There are several issues to consider, but in simple terms, as an individual your estate will owe tax at 40% on anything above the £325,000 inheritance tax threshold (nil rate band) when you die. For married or civil partnership couples this nil rate band can be passed on to the surviving partner, thereby increasing the overall amount to £650,000. There is also now the residential nil rate band which can help pass on main residence property wealth to direct descendants, in the 2018/2019 tax year this is £125,000 per person.

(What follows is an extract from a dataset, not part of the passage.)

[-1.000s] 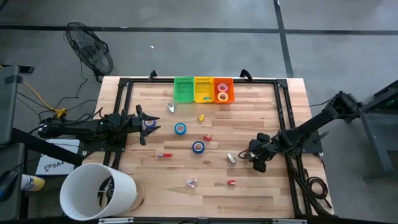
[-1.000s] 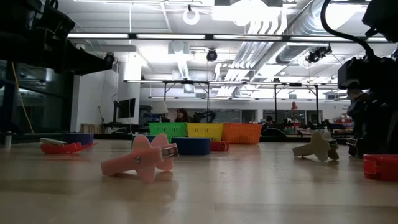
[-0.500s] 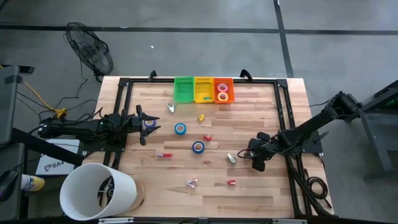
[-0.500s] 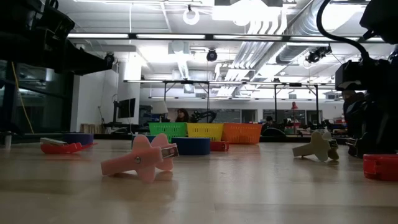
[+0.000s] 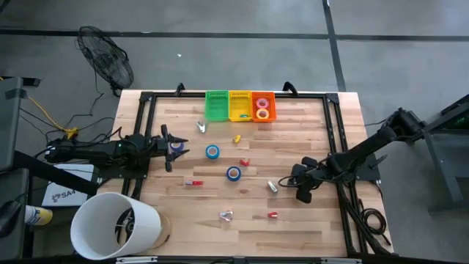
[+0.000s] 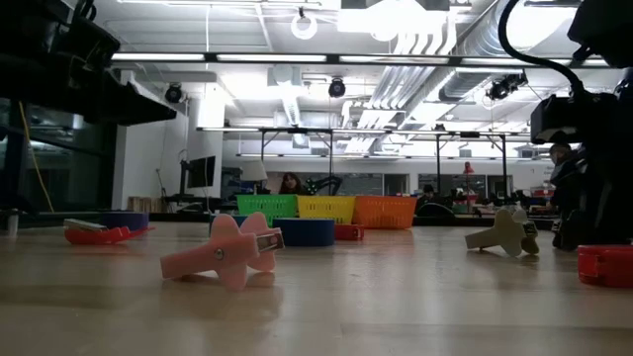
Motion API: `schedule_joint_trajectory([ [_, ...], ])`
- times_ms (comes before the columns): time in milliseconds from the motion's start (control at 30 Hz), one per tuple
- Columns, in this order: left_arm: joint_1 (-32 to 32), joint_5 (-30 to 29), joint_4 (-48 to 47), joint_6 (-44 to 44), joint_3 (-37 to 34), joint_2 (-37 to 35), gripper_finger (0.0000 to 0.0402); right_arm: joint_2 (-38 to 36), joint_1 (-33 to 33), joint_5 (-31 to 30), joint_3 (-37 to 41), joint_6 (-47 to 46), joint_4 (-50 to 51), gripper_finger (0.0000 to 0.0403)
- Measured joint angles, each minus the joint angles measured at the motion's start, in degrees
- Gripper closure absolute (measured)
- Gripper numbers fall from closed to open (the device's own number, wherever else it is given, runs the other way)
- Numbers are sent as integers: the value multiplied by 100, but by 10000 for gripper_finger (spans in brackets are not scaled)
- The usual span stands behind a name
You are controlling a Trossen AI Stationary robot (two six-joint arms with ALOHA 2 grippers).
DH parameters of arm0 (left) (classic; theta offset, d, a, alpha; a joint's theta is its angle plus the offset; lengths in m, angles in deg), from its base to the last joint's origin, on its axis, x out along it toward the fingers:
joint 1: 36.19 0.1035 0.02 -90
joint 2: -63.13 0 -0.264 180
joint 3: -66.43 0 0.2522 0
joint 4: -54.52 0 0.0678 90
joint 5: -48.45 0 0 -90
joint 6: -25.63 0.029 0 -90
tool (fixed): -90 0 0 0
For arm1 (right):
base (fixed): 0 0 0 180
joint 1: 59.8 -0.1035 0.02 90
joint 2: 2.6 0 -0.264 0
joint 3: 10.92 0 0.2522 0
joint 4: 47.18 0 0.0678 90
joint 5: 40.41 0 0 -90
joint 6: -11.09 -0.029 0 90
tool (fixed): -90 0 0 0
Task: Pick and place Stapler, Stapler remover, tape
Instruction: Put the dark gray staple remover into the green bin
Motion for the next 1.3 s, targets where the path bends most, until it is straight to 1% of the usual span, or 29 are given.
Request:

While passing of assets solely to your spouse or registered civil partner usually means they are exempt from inheritance tax in the first instance, a combined wealth may well mean your spouse or partner has an inheritance tax problem to deal with when looking to pass on that wealth. Forward planning is essential to mitigate the damages of inheritance tax.
Seven assets you may have that could tip your estate into the IHT red:
- Cash in the bank
- Your investments
- Life insurance policy payments (if not in a trust)

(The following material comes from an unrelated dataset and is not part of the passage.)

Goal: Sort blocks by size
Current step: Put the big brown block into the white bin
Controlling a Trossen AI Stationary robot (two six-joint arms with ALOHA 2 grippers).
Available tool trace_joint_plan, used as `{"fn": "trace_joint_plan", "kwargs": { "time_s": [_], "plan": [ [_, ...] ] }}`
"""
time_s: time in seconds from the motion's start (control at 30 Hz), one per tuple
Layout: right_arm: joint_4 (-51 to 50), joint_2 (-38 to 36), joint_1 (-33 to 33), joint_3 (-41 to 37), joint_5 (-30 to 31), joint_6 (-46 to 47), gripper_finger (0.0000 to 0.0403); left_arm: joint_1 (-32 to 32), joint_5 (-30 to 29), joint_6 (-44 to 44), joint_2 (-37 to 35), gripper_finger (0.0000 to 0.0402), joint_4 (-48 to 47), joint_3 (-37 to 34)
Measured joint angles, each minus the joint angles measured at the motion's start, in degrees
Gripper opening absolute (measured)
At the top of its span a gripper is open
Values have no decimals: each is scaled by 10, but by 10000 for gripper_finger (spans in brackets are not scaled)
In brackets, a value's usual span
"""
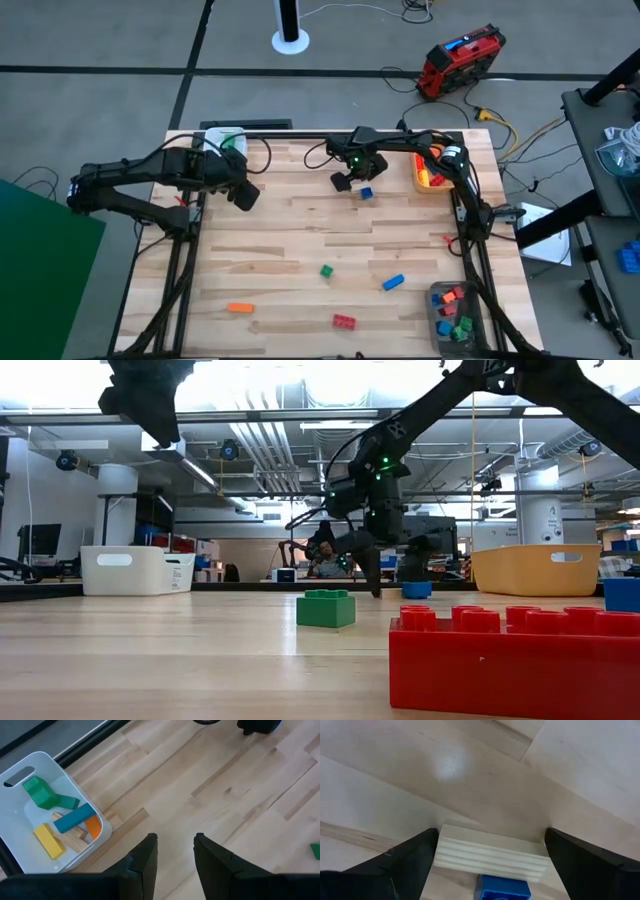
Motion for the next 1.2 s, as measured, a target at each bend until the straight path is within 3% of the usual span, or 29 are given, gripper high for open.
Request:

- Money in stocks and shares and cash ISAs
- Money gifted away within seven years of your death.
- Money you are soon to inherit
There are a number of ways to legally reduce, or possibly avoid, inheritance tax. There are certain annual gifting allowances, which in some circumstances can be significant if the right criteria are met. Beyond that, as alluded to above, gifts given more than seven years ago are usually excluded unless there was some reservation of benefit (for example giving away a property and continuing to use it). With the right steps, money recently, or soon to be inherited can be given away, perhaps to the next generation but without having to meet the seven-year rule. This can be an extremely useful piece of family tax planning and if a trust is utilised then certain levels of control can be incorporated to ensure the beneficiaries don’t spend the legacy unwisely.
Giving money to charity can also reduce the IHT bill, sometime disproportionately; Any money you leave to a charity, providing it is registered in the UK, will always be free from inheritance tax. The same applies to leaving money to political parties if that’s your thing.
Inheritance tax can be a highly complicated area of personal finance that is affecting more and more people every year. Everyone’s circumstances are different; IHT strategies can never be one-size-fits all and they should be dovetailed with other areas, such as making or updating a Will. We would always recommend anyone with potential IHT liabilities seeks professional financial advice
One of the most important things to do is examine whether you'll pay inheritance tax and what to do about it. Ensure your money works for you while you are alive to enjoy it and passed on to chosen beneficiaries upon death, rather than HMRC.
While no one can predict what will happen in the future, it can be beneficial for you and your family to have measures in place that can legitimately preserve your wealth. Our advice focuses on legitimately mitigating the impact of taxes, through taking advantage of exemptions and reliefs.
The Financial Conduct Authority does not regulate on Trusts, Estate Planning and Tax Planning.